▸ Data section
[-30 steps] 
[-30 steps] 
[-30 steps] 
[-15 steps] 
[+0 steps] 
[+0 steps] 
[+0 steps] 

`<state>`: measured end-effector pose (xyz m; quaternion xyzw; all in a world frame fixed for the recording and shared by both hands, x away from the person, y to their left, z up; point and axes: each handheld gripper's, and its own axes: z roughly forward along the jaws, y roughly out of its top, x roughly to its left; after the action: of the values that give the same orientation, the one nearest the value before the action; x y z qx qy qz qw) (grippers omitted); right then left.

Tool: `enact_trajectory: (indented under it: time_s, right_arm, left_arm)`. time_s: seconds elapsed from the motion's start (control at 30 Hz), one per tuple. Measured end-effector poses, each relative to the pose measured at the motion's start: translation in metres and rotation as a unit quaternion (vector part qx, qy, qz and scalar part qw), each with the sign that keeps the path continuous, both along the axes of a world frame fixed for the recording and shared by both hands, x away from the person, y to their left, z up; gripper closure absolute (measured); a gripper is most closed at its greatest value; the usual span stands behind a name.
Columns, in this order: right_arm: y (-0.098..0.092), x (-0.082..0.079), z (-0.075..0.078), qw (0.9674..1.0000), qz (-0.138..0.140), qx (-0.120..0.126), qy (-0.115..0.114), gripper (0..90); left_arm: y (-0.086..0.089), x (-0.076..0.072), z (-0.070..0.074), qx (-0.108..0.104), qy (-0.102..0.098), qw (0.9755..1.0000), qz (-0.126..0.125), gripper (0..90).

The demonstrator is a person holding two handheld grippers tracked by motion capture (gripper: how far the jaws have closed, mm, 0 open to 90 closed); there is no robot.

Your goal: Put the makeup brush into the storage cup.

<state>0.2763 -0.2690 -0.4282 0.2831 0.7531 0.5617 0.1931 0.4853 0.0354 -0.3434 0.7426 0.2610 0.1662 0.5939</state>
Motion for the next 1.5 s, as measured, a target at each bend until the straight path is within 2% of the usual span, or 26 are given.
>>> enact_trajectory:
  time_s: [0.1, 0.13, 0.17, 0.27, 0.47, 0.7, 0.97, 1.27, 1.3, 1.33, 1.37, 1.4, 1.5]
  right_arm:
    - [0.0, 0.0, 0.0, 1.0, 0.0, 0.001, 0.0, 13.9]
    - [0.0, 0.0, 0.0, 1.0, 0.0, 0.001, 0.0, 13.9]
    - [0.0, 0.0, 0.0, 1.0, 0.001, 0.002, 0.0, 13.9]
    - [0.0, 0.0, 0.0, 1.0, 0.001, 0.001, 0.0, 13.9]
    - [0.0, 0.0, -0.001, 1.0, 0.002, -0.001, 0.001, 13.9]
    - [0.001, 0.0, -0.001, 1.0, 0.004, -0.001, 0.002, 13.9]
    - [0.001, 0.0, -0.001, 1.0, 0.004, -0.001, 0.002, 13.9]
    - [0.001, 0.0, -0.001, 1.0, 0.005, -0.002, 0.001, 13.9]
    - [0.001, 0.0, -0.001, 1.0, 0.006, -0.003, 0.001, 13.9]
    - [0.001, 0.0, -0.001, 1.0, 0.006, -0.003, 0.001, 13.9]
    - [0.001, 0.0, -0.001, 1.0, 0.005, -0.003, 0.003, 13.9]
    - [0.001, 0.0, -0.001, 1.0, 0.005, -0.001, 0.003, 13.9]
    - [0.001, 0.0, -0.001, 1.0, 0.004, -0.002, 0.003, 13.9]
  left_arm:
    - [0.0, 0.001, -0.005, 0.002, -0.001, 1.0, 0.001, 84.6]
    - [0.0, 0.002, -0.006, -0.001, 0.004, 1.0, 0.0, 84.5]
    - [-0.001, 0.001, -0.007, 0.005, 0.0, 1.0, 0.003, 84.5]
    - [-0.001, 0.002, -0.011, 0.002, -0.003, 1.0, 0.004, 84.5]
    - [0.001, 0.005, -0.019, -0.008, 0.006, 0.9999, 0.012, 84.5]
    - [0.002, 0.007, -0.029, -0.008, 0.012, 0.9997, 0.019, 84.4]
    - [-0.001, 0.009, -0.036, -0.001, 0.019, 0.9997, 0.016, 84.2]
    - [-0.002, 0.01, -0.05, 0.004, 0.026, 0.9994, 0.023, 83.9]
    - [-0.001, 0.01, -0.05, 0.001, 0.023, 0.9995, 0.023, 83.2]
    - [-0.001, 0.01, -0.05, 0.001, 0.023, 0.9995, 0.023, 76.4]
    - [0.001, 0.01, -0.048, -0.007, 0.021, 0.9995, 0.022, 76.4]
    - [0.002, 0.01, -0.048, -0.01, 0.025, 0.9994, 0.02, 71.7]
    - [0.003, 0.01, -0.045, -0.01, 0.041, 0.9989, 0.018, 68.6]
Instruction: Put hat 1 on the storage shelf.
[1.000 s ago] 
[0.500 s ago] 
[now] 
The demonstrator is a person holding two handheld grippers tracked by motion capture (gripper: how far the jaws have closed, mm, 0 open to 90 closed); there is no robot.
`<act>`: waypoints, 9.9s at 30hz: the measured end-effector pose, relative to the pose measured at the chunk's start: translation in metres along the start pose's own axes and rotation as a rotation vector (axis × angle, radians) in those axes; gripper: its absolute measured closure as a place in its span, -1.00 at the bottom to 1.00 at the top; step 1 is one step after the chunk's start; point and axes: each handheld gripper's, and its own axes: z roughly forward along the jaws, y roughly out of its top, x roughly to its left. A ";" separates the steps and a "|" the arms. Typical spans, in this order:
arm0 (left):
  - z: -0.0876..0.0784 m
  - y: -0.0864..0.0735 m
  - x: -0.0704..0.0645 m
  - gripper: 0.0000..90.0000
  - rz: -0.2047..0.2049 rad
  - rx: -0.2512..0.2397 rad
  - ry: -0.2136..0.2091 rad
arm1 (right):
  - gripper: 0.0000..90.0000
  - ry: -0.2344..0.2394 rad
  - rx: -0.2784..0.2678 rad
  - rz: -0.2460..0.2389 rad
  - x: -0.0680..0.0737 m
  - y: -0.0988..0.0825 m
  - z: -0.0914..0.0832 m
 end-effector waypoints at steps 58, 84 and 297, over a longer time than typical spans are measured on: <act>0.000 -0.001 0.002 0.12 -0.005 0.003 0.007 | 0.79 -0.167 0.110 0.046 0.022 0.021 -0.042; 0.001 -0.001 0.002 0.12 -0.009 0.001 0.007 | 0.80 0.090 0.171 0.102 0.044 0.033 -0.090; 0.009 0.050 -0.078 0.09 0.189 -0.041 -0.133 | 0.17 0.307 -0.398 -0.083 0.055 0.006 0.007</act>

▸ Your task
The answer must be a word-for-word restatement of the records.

▸ Solution for this problem
[-30 steps] 
[-30 steps] 
[-30 steps] 
[-15 steps] 
[+0 steps] 
[+0 steps] 
[+0 steps] 

`<state>`: measured end-effector pose (xyz m; quaternion xyzw; all in a world frame fixed for the recording and shared by both hands, x away from the person, y to their left, z up; point and axes: each handheld gripper's, and its own axes: z roughly forward along the jaws, y roughly out of its top, x roughly to its left; after the action: of the values that give the same orientation, the one nearest the value before the action; x y z qx qy qz qw) (grippers omitted); right then left.

Tool: `enact_trajectory: (indented under it: time_s, right_arm, left_arm)`. time_s: seconds elapsed from the motion's start (control at 30 Hz), one per tuple. Measured end-effector poses, each relative to the pose measured at the motion's start: translation in metres and rotation as a unit quaternion (vector part qx, qy, qz and scalar part qw), each with the sign that keeps the path continuous, both along the axes of a world frame fixed for the recording and shared by both hands, x away from the person, y to their left, z up; gripper closure absolute (measured); a gripper is most closed at its greatest value; the usual span stands behind a name.
Columns, in this order: right_arm: y (-0.098..0.092), x (-0.082..0.079), z (-0.075..0.078), qw (0.9674..1.0000), qz (-0.138..0.140), qx (-0.120..0.126), qy (-0.115..0.114), gripper (0..90); left_arm: y (-0.086..0.089), x (-0.076..0.072), z (-0.070..0.074), qx (-0.108..0.104), qy (-0.102..0.098), qw (0.9755..1.0000), qz (-0.126..0.125), gripper (0..90).

The demonstrator is a person holding two handheld grippers tracked by motion capture (gripper: how far the jaws have closed, mm, 0 open to 90 closed); there is no robot.

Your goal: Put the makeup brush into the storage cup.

<state>0.2763 -0.2690 -0.4282 0.2831 0.7531 0.5617 0.1931 0.4853 0.0354 -0.3434 0.7426 0.2610 0.1662 0.5939</state>
Motion for the next 1.5 s, as measured, a target at each bend until the straight path is within 2% of the usual span, or 26 are given.
>>> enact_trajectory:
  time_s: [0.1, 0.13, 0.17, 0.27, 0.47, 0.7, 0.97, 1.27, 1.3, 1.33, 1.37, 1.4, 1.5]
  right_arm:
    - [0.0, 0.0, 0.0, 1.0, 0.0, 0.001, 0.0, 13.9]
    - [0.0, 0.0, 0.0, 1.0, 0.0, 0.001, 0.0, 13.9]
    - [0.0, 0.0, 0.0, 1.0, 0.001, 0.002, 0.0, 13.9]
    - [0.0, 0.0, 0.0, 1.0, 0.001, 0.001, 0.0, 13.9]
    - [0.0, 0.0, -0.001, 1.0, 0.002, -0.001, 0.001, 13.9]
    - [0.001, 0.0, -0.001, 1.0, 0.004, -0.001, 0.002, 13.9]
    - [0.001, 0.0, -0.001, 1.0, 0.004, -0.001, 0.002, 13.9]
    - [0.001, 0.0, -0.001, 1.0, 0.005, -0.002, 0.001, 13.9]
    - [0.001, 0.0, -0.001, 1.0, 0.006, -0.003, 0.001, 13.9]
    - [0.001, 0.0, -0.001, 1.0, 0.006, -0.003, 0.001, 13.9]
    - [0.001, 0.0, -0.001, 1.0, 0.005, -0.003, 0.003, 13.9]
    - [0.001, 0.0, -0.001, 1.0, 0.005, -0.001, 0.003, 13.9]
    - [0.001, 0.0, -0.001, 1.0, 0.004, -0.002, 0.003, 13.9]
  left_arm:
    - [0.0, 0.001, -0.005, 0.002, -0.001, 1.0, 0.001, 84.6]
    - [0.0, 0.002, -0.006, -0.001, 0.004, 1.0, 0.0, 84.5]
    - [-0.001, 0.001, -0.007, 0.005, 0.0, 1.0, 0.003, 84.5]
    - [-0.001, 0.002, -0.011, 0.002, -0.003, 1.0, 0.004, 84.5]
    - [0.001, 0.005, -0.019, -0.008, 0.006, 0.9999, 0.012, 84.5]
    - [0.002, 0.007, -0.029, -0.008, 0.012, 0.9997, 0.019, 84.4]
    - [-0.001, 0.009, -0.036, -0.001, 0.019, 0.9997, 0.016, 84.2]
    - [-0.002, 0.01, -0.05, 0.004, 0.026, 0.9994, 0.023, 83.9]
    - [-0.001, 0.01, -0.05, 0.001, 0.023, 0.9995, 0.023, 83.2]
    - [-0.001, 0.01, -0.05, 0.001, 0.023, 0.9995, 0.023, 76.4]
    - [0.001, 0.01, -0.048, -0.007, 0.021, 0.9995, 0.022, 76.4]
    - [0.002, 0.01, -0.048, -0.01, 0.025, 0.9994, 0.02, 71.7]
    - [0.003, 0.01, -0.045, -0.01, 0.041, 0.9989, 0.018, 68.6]
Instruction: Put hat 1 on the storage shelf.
[1.000 s ago] 
[0.500 s ago] 
[now] 
The demonstrator is a person holding two handheld grippers tracked by motion capture (gripper: how far the jaws have closed, mm, 0 open to 90 closed); there is no robot.
`<act>`: waypoints, 9.9s at 30hz: the measured end-effector pose, relative to the pose measured at the chunk's start: translation in metres along the start pose's own axes and rotation as a rotation vector (axis × angle, radians) in those axes; gripper: its absolute measured closure as a place in its span, -1.00 at the bottom to 1.00 at the top; step 1 is one step after the chunk's start; point and axes: each handheld gripper's, and its own axes: z roughly forward along the jaws, y roughly out of its top, x roughly to its left. A ";" separates the steps and a "|" the arms. Typical spans, in this order:
arm0 (left):
  - z: -0.0876..0.0784 m
  - y: -0.0864..0.0735 m
  - x: -0.0704..0.0645 m
  - gripper: 0.0000..90.0000
  - rz: -0.2047..0.2049 rad
  - rx: -0.2512..0.2397 rad
  - ry: -0.2136..0.2091 rad
arm1 (right):
  - gripper: 0.0000..90.0000
  - ry: -0.2344..0.2394 rad
  - rx: -0.2784..0.2678 rad
  - rz: -0.2460..0.2389 rad
  - x: -0.0680..0.0737 m
  - y: -0.0988..0.0825 m
  - z: -0.0914..0.0832 m
 end-effector waypoints at steps 58, 84 and 297, over a longer time than typical spans are measured on: <act>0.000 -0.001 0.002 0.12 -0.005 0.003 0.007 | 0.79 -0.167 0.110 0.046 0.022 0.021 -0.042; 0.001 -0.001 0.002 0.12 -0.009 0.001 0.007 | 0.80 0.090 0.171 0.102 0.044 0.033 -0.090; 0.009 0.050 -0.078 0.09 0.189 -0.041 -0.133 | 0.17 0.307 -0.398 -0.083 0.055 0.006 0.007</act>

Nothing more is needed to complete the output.